One could quibble with his statement that “Dublin’s open spaces or squares – as in 18th-century London – are gardens more than the open paved spaces of public assembly familiar in continental Europe”. Surely Place des Vosges, in Paris, was as much a model for St Stephen’s Green as was Lincoln’s Inn Fields, in London.

As McCabe notes, when it was formed in the 1660s, it was “the largest urban square in the world”. At 110,000sq m, it is now in ninth place, even though many of those ahead of it in size are “vast communist tractor-parks or tank-lots”. More of a kind is the slightly larger Place des Quinconces, in Bordeaux.

The book deals with more than the evolution of the park area of the Green, encompassing the development and redevelopment of houses on its edges over the period covered by the author. He also does so in detail so dense and exhaustive, even excruciating, that one feels it would have benefited from a strong editorial hand.

With copious annotations, it reads like a PhD thesis. And as the late great Maurice Craig once said, he learned from his own doctoral thesis at Cambridge “how not to write a book. Because if you’re trying to impress an examiner, you have to prove that you have not missed anything, and that’s the perfect recipe for an unreadable book.”

Only the introductory chapter gives an overview of the history of St Stephen’s Green, dealing with how it went into and out of fashion before finally being handed over to the Office of Public Works under an 1877 Act “in order to be remodelled by Sir Arthur Guinness” (later Lord Ardilaun) largely in the form that we know it today.

Ardilaun, whose fine statue faces the Royal College of Surgeons in Ireland, “through the donation of his wealth and the exercise of his good taste, was the author of the small miracle of urban landscape that was unveiled in July 1880”, as McCabe notes. And he was able to survey its execution from his grand mansion, Iveagh House.

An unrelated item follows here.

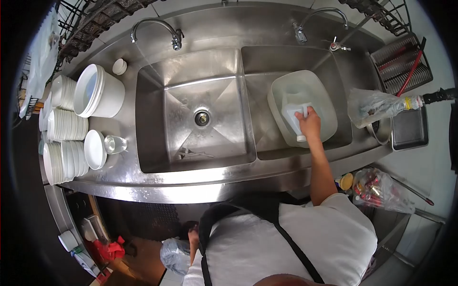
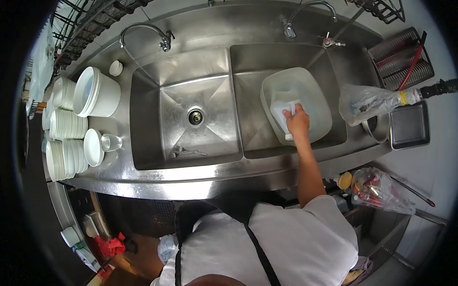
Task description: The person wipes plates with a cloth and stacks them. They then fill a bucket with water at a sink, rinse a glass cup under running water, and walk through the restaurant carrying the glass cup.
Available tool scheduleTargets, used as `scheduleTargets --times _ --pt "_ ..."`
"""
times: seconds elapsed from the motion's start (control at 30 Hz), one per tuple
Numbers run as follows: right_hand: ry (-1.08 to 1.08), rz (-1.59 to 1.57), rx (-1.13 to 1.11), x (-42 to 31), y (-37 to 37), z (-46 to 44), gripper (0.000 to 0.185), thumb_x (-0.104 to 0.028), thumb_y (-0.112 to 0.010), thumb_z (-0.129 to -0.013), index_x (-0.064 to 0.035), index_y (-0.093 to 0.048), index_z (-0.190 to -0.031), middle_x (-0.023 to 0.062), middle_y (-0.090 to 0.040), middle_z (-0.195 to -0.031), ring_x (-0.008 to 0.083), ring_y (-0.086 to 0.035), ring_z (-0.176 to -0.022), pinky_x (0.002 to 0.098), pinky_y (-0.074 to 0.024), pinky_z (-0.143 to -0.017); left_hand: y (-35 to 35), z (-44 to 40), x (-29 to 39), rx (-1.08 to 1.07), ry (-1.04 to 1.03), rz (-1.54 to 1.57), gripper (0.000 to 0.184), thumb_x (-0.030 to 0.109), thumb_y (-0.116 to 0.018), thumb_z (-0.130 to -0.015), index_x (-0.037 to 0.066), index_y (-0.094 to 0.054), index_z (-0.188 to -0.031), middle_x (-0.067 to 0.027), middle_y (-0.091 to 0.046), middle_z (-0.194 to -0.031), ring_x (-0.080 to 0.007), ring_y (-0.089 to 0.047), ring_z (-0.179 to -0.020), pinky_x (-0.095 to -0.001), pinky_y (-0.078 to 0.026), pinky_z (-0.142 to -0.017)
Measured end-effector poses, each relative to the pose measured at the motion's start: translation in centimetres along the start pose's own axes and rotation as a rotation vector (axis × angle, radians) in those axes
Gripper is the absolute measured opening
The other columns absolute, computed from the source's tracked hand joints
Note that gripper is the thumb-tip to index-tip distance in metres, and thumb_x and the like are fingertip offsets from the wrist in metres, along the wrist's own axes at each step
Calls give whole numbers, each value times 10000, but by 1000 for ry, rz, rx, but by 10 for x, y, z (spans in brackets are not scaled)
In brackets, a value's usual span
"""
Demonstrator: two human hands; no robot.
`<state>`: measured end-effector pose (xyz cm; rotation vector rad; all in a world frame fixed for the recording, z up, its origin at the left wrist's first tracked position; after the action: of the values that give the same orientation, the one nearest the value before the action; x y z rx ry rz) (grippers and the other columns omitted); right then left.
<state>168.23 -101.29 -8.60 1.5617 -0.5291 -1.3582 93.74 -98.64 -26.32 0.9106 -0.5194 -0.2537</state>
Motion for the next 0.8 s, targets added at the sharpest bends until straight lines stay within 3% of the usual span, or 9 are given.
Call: scheduleTargets --times 0.2,0.27,0.3,0.37,0.47,0.57,0.67,0.8 --pt "11 324 -120 11 -2 -46 404 -280 -739 -794 -34 -596 -1080 176 -666 -1048 371 -624 -1005 447 -496 -835 -52 20 2 -75 -8 21 251 318 -553 -941 81 -629 -906 -114 -665 -800 -268 -643 -689 -360 -502 -623" --pt "199 288 54 -51 12 -43 413 -286 -739 -798 -39 -600 -1098 169 -663 -1045 366 -619 -1012 442 -494 -852 -27 24 22 -44 542 760 187 262 -582 -934 79 -609 -949 -68 -613 -736 -188 -598 -624 -319 -461 -536" --pt "278 262 145 -77 12 -38 417 -288 -739 -801 -41 -602 -1107 165 -661 -1044 364 -617 -1016 439 -493 -860 38 15 80 118 806 1069 163 235 -596 -930 77 -599 -971 -46 -587 -704 -148 -576 -592 -299 -441 -492" --pt "516 -131 61 -129 -19 -51 428 -322 -737 -810 -30 -612 -1098 165 -657 -1018 334 -643 -954 411 -512 -817 33 3 76 192 786 1228 154 191 -607 -925 75 -573 -1020 -6 -544 -703 -105 -527 -571 -269 -405 -458" --pt "570 -494 -194 -243 -81 -65 436 -362 -740 -813 -26 -629 -1067 181 -674 -977 269 -672 -875 349 -531 -731 27 -7 63 227 804 1454 178 181 -612 -928 88 -546 -1065 26 -541 -753 -75 -499 -589 -239 -389 -479" --pt "613 -499 -143 -344 -140 -84 472 -407 -727 -805 -39 -632 -1084 179 -682 -973 288 -664 -899 394 -507 -813 33 -3 65 382 770 1387 193 225 -614 -936 135 -525 -1083 18 -589 -795 -88 -544 -632 -229 -401 -514" --pt "677 -844 -240 -413 -205 -115 428 -386 -691 -833 -57 -628 -1101 188 -678 -991 344 -651 -936 419 -488 -858 36 27 84 514 839 1479 214 201 -625 -933 88 -528 -1087 23 -564 -815 -66 -503 -648 -228 -392 -507" --pt "558 -508 -203 -440 -227 -119 311 -312 -589 -922 -61 -616 -1103 194 -673 -1002 347 -642 -977 429 -490 -832 0 89 113 555 858 1423 171 180 -606 -934 114 -494 -1045 16 -556 -762 -87 -475 -566 -240 -374 -478"
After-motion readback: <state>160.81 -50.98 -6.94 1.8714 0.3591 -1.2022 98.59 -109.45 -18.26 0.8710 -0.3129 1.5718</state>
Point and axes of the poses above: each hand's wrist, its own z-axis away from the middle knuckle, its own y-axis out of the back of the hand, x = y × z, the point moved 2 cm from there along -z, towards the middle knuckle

Yet this lavish book, with its padded cover and wonderful illustrations, stops short of dealing with the Ardilaun period. Neither does it mention the OPW’s shameful role in agreeing to abrogate his legacy to facilitate Metro North, which would have involved turning the northwestern quadrant of the Green into a huge hole in the ground.

Nonetheless, readers will discover much of interest. Such as reports from The Irish Times about a plague of lawless ruffians, as poverty spread to the edges of the Green. “A gentleman walking home with his daughters . . . was assailed in language of a fearful kind by about a dozen harridans congregated at the College of Surgeons”.

For much of its existence the Green had been closed to the general populace and open only to keyholders, just as Fitzwilliam Square, nearby, is today. “The park key was the symbol of exclusion insider status”, as McCabe notes; it was thrown open to the public only after Ardilaun had completed his improvements.

And who would have thought that the Shelbourne Hotel was rebuilt “in the extravagant style of the great European metropolitan hotels favoured by the emerging international super-rich tourist class” in the mid 1860s for “an expenditure of about £16,000”? Or that, as McCabe reports, Dublin’s first horse show was staged on St Stephen’s Green in 1867?

The book is worth it for revelations such as these and for the maps, drawings, engravings and photographs of the Green through the ages. Having started as commonage, it “survived all the machinations of the powerful and wealthy” to become Dublin’s most loved public space. But a second volume would be needed to bring the story up to date.